Print the listing below exactly, leaving nothing out.

-.-.-

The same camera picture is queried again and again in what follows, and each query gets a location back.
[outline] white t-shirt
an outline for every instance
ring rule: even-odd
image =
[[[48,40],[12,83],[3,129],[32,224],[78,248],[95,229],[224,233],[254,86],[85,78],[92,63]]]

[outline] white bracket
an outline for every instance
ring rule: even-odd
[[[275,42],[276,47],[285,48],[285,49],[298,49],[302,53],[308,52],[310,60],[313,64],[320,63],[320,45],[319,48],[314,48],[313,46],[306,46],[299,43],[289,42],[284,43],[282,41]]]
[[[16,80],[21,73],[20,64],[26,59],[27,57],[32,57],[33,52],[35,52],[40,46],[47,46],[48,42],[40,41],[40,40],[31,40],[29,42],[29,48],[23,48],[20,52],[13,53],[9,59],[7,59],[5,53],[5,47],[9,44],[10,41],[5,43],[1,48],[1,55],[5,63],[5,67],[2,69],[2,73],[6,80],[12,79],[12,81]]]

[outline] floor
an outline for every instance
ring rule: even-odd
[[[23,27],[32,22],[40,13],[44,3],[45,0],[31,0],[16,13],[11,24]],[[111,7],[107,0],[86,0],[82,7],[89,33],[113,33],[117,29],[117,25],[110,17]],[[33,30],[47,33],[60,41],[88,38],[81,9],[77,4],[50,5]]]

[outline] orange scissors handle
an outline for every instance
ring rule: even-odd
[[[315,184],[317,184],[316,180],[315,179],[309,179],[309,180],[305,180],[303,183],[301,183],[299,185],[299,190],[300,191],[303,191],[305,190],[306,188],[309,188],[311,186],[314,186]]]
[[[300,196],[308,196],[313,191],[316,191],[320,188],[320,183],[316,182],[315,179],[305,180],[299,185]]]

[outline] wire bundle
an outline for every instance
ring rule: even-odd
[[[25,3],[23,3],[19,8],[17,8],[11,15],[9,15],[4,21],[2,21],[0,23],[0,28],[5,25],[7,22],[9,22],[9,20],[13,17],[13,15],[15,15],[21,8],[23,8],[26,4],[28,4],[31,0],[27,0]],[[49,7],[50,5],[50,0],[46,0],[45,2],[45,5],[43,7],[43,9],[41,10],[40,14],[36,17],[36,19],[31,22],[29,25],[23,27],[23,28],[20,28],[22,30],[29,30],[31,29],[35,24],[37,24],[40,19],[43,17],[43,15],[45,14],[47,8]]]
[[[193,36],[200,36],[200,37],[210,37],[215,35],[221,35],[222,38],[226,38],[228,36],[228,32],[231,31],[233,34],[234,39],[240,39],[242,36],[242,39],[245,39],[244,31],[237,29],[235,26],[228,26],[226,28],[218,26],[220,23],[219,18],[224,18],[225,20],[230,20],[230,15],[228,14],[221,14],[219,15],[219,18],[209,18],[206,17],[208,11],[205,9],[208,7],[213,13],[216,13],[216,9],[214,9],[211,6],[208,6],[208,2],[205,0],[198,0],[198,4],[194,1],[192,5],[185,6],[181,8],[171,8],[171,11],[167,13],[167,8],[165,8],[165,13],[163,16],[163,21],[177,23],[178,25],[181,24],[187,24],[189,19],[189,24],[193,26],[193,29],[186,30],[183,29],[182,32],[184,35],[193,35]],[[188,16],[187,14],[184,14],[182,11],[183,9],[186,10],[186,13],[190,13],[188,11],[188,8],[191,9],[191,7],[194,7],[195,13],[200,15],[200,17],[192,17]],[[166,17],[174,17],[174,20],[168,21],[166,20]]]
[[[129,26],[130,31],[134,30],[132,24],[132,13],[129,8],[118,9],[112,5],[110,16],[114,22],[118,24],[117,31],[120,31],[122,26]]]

-.-.-

RESPONSE TO THE EXERCISE:
The same camera picture is queried again and again in what follows, and each query gets a location back.
[outline] white t-shirt
an outline for every instance
ring rule: even-odd
image =
[[[48,40],[12,83],[3,129],[32,224],[78,248],[95,229],[224,233],[254,86],[85,78],[92,63]]]

[outline] white bracket
an outline for every instance
ring rule: even-odd
[[[275,42],[276,47],[285,48],[285,49],[298,49],[302,53],[308,52],[310,60],[313,64],[320,63],[320,45],[319,48],[314,48],[313,46],[306,46],[299,43],[289,42],[284,43],[282,41]]]
[[[16,80],[21,73],[20,64],[26,59],[27,57],[32,57],[33,52],[35,52],[40,46],[47,46],[48,42],[40,41],[40,40],[31,40],[29,42],[29,48],[23,48],[20,52],[13,53],[9,59],[7,59],[5,53],[5,47],[9,44],[10,41],[5,43],[1,48],[1,55],[5,63],[5,67],[2,69],[2,73],[6,80],[12,79],[12,81]]]

[outline] floor
an outline for every instance
ring rule: even-odd
[[[23,27],[32,22],[40,13],[44,3],[45,0],[31,0],[16,13],[11,24]],[[111,7],[107,0],[86,0],[82,7],[89,33],[113,33],[117,29],[117,25],[110,17]],[[33,30],[47,33],[60,41],[88,38],[81,9],[77,4],[50,5]]]

[outline] orange scissors handle
an outline for every instance
ring rule: even-odd
[[[315,184],[317,184],[316,180],[315,179],[309,179],[309,180],[305,180],[303,183],[301,183],[299,185],[299,190],[300,191],[303,191],[305,190],[306,188],[309,188],[311,186],[314,186]]]
[[[300,196],[308,196],[313,191],[316,191],[320,188],[320,183],[316,182],[315,179],[305,180],[299,185]]]

[outline] wire bundle
an outline for every instance
ring rule: even-odd
[[[25,3],[23,3],[19,8],[17,8],[11,15],[9,15],[4,21],[2,21],[0,23],[0,28],[5,25],[7,22],[9,22],[9,20],[13,17],[13,15],[15,15],[21,8],[23,8],[26,4],[28,4],[31,0],[27,0]],[[49,7],[50,5],[50,0],[46,0],[45,2],[45,5],[43,7],[43,9],[41,10],[40,14],[36,17],[36,19],[31,22],[29,25],[23,27],[23,28],[20,28],[22,30],[29,30],[31,29],[35,24],[37,24],[40,19],[43,17],[43,15],[45,14],[47,8]]]
[[[193,36],[200,36],[200,37],[210,37],[215,35],[221,35],[222,38],[226,38],[228,36],[228,32],[231,31],[233,34],[234,39],[240,39],[242,36],[242,39],[245,39],[244,31],[237,29],[235,26],[228,26],[226,28],[218,26],[220,23],[219,18],[224,18],[225,20],[230,20],[230,15],[228,14],[221,14],[219,15],[219,18],[209,18],[206,17],[208,11],[205,9],[208,7],[213,13],[216,13],[216,9],[214,9],[211,6],[208,6],[208,2],[205,0],[198,0],[198,4],[194,1],[192,5],[185,6],[181,8],[171,8],[171,11],[167,13],[167,8],[165,8],[165,13],[163,16],[163,21],[177,23],[178,25],[181,24],[187,24],[189,19],[189,24],[193,26],[193,29],[186,30],[183,29],[182,32],[184,35],[193,35]],[[188,16],[187,14],[184,14],[182,11],[183,9],[186,10],[186,13],[190,13],[188,11],[188,8],[191,9],[191,7],[194,7],[195,13],[200,15],[200,17],[192,17]],[[166,17],[174,17],[174,20],[168,21],[166,20]]]
[[[129,26],[130,31],[134,30],[132,24],[132,13],[129,8],[118,9],[112,5],[110,16],[114,22],[118,24],[117,31],[120,31],[122,26]]]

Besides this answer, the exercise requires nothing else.